- Work item -
Exact copies of all the lines below are needed, without the pictures.

(Stored items)
====
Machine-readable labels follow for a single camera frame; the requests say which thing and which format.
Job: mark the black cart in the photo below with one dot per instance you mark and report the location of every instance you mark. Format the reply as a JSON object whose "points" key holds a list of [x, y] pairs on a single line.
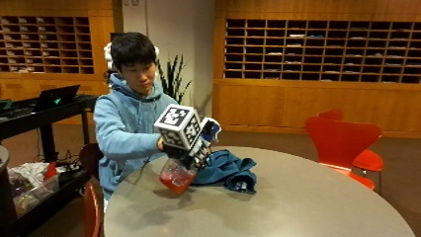
{"points": [[48, 115]]}

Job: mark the clear plastic bin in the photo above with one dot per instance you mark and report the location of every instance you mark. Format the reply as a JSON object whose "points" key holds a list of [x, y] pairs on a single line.
{"points": [[35, 192]]}

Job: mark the blue cloth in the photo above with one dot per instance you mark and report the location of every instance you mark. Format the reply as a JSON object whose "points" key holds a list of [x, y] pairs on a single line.
{"points": [[228, 169]]}

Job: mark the the person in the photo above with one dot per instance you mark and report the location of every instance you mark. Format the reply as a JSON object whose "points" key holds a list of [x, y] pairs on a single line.
{"points": [[125, 125]]}

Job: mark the dark red chair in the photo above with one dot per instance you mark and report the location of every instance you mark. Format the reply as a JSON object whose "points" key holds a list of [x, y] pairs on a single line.
{"points": [[90, 159]]}

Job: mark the black laptop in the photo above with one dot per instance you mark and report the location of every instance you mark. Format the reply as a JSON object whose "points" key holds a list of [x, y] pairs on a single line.
{"points": [[56, 98]]}

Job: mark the teal object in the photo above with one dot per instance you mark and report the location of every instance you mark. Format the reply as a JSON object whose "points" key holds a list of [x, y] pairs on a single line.
{"points": [[4, 104]]}

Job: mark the white rounded object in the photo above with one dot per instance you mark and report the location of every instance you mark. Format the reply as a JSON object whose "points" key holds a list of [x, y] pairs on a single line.
{"points": [[108, 52]]}

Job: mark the white cube with black markers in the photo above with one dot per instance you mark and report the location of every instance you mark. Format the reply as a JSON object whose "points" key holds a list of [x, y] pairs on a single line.
{"points": [[177, 122]]}

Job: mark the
====
- Task response -
Machine-readable labels follow for a single camera frame; the requests say which thing and which format.
Job: mark the black cart in the photo below with one dot per instance you mark and report the location of every instance you mark. Format the reply as a JSON object whose "points" key holds a list of [x, y] pairs on a single line.
{"points": [[48, 115]]}

Job: mark the clear plastic bin in the photo above with one dot per instance you mark and report the location of every instance you mark. Format the reply as a JSON object whose "points" key holds a list of [x, y] pairs on a single line.
{"points": [[35, 192]]}

Job: mark the blue cloth in the photo above with one dot per instance you mark and report the location of every instance you mark. Format the reply as a JSON object whose "points" key holds a list of [x, y] pairs on a single line.
{"points": [[228, 169]]}

Job: mark the the person in the photo above with one dot per instance you mark and report the location of every instance you mark. Format the reply as a JSON object whose "points" key holds a list of [x, y] pairs on a single line.
{"points": [[125, 125]]}

Job: mark the dark red chair in the photo above with one dot per instance you mark and report the location of every instance you mark. Format the reply as a JSON object whose "points" key holds a list of [x, y] pairs on a single line.
{"points": [[90, 159]]}

Job: mark the black laptop in the photo above with one dot per instance you mark and report the location of every instance you mark. Format the reply as a JSON object whose "points" key holds a list of [x, y] pairs on a single line.
{"points": [[56, 98]]}

Job: mark the teal object in the photo above with one dot per instance you mark and report the location of every instance you mark. Format the reply as a JSON object whose "points" key holds a list of [x, y] pairs on a single line.
{"points": [[4, 104]]}

Job: mark the white rounded object in the photo above with one dot per instance you mark and report the location of every instance you mark. Format the reply as a JSON object whose "points" key holds a list of [x, y] pairs on a single line.
{"points": [[108, 52]]}

Job: mark the white cube with black markers in the photo above with one dot per instance you mark and report the location of every instance you mark. Format the reply as a JSON object whose "points" key holds a list of [x, y] pairs on a single line.
{"points": [[177, 122]]}

Job: mark the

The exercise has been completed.